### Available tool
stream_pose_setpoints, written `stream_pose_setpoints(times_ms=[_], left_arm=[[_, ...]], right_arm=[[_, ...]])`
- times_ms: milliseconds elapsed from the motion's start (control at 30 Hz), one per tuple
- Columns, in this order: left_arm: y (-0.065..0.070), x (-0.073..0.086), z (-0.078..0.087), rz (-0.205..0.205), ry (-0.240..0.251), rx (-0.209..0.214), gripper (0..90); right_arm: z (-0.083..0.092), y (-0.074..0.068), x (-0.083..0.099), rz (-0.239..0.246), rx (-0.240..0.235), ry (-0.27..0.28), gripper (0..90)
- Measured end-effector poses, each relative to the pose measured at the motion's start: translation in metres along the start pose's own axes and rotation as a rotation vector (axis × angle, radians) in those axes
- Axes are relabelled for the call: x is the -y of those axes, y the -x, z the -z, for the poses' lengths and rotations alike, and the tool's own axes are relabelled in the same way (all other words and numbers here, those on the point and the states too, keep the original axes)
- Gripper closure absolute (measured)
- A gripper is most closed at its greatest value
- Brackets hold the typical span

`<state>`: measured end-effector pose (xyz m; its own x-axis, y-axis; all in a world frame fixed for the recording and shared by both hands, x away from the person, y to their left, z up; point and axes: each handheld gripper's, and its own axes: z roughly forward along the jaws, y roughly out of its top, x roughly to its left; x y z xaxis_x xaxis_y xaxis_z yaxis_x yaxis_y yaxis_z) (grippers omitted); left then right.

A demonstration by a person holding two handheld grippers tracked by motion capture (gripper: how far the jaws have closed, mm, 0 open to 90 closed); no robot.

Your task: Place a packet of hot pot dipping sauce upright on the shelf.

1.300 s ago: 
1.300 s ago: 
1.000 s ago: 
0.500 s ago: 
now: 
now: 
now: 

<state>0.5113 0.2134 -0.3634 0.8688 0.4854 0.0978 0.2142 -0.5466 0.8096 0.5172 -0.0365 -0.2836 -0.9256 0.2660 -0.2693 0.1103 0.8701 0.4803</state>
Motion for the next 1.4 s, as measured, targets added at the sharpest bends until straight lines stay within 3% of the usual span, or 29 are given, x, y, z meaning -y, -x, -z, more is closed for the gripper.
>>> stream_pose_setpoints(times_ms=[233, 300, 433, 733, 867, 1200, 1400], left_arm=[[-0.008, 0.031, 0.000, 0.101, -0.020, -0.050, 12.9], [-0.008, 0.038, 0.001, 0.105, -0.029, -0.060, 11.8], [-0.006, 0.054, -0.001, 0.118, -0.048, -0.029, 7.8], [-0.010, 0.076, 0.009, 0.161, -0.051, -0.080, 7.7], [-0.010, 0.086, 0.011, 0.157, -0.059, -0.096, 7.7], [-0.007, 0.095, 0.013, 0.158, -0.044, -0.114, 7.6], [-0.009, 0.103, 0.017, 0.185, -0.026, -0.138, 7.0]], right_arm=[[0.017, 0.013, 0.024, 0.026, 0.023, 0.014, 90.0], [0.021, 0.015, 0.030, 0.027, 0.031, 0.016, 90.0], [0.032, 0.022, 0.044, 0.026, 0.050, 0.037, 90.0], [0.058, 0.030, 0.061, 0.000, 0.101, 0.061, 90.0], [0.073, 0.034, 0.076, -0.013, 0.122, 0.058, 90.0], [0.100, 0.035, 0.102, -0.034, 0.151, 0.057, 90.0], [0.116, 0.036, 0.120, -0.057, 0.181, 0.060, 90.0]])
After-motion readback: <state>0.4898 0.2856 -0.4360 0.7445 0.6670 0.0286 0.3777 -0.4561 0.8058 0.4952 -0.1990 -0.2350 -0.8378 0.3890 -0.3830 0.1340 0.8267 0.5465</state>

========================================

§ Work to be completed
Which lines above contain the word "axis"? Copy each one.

§ Reply to the exercise
- Measured end-effector poses, each relative to the pose measured at the motion's start: translation in metres along the start pose's own axes and rotation as a rotation vector (axis × angle, radians) in those axes
`<state>`: measured end-effector pose (xyz m; its own x-axis, y-axis; all in a world frame fixed for the recording and shared by both hands, x away from the person, y to their left, z up; point and axes: each handheld gripper's, and its own axes: z roughly forward along the jaws, y roughly out of its top, x roughly to its left; x y z xaxis_x xaxis_y xaxis_z yaxis_x yaxis_y yaxis_z) (grippers omitted); left then right.

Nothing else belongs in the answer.